Мы снова замолчали. В комнате уже стемнело. Я мечтал, чтобы гость поскорее откланялся: его масонские разговоры меня изрядно утомили. Кадмонов заерзал на стуле. Я уже не различал хорошенько лица гостя, но мне показалось, что оно стало как-то странно подергиваться. Потом из груди Кадмонова вырвалось что-то вроде стона.
— Что с вами? — испуганно спросил я.
— Мне надо, чтобы пережить эту ночь… крови… — прохрипел гость.
— Чьей крови? — похолодел я.
— Твоей! — закричал Кадмонов.
На лбу у него засветились какие-то знаки, точно надпись у Гайдара с моего плаката. Он выхватил из портфеля тонкий кривой нож и неуклюже, тяжело переставляя ноги, двинулся на меня. До меня наконец дошло, кто он такой. Как ни странно, испуг мой от этого совершенно прошел. Я захохотал. Голем остановился и покачнулся.
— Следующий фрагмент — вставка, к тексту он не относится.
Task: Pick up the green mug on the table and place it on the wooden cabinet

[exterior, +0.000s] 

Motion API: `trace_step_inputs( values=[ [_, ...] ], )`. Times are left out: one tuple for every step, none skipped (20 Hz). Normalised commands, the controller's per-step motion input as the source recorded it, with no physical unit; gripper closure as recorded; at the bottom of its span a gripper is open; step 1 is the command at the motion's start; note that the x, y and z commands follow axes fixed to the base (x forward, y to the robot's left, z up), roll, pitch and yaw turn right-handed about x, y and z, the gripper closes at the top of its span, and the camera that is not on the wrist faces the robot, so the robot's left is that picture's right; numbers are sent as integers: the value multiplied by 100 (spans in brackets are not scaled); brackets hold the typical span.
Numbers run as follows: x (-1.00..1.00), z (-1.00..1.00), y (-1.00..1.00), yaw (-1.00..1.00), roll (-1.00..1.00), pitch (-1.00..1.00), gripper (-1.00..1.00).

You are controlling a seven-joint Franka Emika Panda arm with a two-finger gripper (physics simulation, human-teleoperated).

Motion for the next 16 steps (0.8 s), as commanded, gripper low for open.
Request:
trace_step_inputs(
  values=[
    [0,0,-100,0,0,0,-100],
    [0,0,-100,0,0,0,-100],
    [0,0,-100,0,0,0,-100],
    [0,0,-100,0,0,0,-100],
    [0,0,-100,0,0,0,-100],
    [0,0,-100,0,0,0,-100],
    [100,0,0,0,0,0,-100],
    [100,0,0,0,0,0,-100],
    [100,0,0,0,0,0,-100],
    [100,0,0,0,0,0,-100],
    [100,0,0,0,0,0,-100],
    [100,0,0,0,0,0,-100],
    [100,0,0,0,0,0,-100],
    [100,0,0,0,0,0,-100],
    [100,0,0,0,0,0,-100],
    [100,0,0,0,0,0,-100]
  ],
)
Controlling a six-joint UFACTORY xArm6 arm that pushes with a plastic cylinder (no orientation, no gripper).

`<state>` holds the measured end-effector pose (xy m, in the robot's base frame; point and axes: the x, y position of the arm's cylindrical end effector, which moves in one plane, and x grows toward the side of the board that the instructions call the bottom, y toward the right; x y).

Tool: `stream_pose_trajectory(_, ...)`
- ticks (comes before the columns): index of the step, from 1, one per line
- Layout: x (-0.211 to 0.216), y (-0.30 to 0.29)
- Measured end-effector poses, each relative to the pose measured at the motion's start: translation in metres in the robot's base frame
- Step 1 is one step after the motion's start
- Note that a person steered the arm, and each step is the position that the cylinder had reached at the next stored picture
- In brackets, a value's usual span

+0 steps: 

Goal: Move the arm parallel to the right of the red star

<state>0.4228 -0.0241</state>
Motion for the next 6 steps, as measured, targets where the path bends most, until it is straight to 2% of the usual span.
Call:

— В чем дело? — проскрежетал он.
— Так ты просто глиняный болван, а я тут сидел с тобой, разговаривал!
Кадмонов снова покачнулся. Тут я вспомнил о вычитанном где-то случае, как раввин, считавший каббалу ересью, заклинал оживленных истуканов.
— Ты — поделка волхвов, возвращайся в свой прах! — воскликнул я.
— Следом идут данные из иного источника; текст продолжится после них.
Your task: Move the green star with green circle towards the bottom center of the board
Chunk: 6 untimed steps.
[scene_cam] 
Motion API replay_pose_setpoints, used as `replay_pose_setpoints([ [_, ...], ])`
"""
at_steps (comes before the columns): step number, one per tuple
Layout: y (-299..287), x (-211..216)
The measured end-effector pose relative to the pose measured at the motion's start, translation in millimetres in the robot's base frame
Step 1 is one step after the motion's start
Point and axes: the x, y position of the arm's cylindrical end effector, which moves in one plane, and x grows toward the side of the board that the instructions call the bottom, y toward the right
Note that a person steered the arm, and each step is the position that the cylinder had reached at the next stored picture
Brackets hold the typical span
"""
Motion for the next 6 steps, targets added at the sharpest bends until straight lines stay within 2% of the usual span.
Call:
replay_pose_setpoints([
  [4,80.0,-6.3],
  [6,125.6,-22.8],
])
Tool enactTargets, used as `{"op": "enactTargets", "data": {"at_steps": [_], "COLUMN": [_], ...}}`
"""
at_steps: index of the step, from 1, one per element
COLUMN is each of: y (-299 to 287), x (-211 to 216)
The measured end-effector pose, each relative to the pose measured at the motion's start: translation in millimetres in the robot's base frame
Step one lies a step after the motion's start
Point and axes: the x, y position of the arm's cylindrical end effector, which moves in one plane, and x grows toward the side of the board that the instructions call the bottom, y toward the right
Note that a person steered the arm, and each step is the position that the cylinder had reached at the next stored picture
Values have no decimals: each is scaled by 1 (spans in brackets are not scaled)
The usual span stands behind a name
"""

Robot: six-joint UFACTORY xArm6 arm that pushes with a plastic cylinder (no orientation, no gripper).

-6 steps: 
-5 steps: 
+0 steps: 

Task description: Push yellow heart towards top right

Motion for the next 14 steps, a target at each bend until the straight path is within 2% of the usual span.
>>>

Голем затрясся, оскалил зубы. И вдруг рука моя сама, до того как еще успел подумать об этом, поднялась и осенила болвана крестным знамением. В этот же миг порыв горячего ветра толкнул меня в грудь, я опрокинулся на спину, а на том месте, где стоял Кадмонов, что-то полыхнуло желтым, и он исчез, оставив после себя сильный запах сгоревшего пороха. Я вскочил на ноги, но тут же снова упал — на диван…
Когда я очнулся, за окнами стояла ночь. Я поднялся и с замирающим сердцем щелкнул выключателем. Комната была пуста. «Ну и сон! Надо завязывать с этой каббалой», — подумал я, но тут увидел свою папку, валявшуюся у ножек стула, где сидел страшный гость из сна.
Откуда эта папка? Ведь Адам не возвращал ее мне! Стало быть, голем мне не приснился? Я хотел поднять папку, но наступил на что-то мягкое. Это была горка пепла. Мне снова почудился сильный запах серы. Я отдернул ногу, постоял в раздумье, потом подошел к телефону и набрал номер Адама. Он снял трубку сразу, как будто сидел и ждал у телефона.
— Слушай, — сказал я, — спекся твой Фантомас. Не выдержал крестного знамения, нехристь. Я только что его веником на совок собрал. Конструкция явно требует усовершенствования. Хотелось бы, например, чтобы Кадмонов-два не употреблял христианской крови.
— Ненавижу эту страну, — тускло ответил Адам. — Здесь даже высшее знание оказывается бесполезным. Сегодня я уезжаю.
— Что ж, давай. Наделаешь в Израиле болванов по десять тыщ баксов за штуку, а их будут посылать на усмирение арабов. Я так и вижу, как они идут с кривыми ножиками. Бррр!..
Адам повесил трубку. Я распахнул окно и с наслаждением вдохнул влажный весенний воздух. Пахло распустившимися почками. Край неба у горизонта уже начал светлеть. Пели ранние птицы. По тротуару шли оживленные люди. «Куда они так рано? — удивился я, но тут вспомнил: — Они из церкви идут, пасхальная служба закончилась!» Я накинул на плечи куртку и вышел на улицу. Мне попалась навстречу румяная круглощекая девушка в белой вязаной кофте и цветастом платочке. Она улыбнулась мне и сказала:
— Христос воскресе!
Я растерялся и ответил: «Воистину воскресе!» — когда она уже прошла мимо. Эх, не удалось с ней похристосоваться, сожалел я. Но тут вдруг я понял, что случилось нечто более важное. Из уст этой славной девушки прозвучало наконец без всякой расшифровки подлинное Имя Господа, которое мне, несчастному умнику, в спорах с Адамом не приходило в голову: Иисус Христос.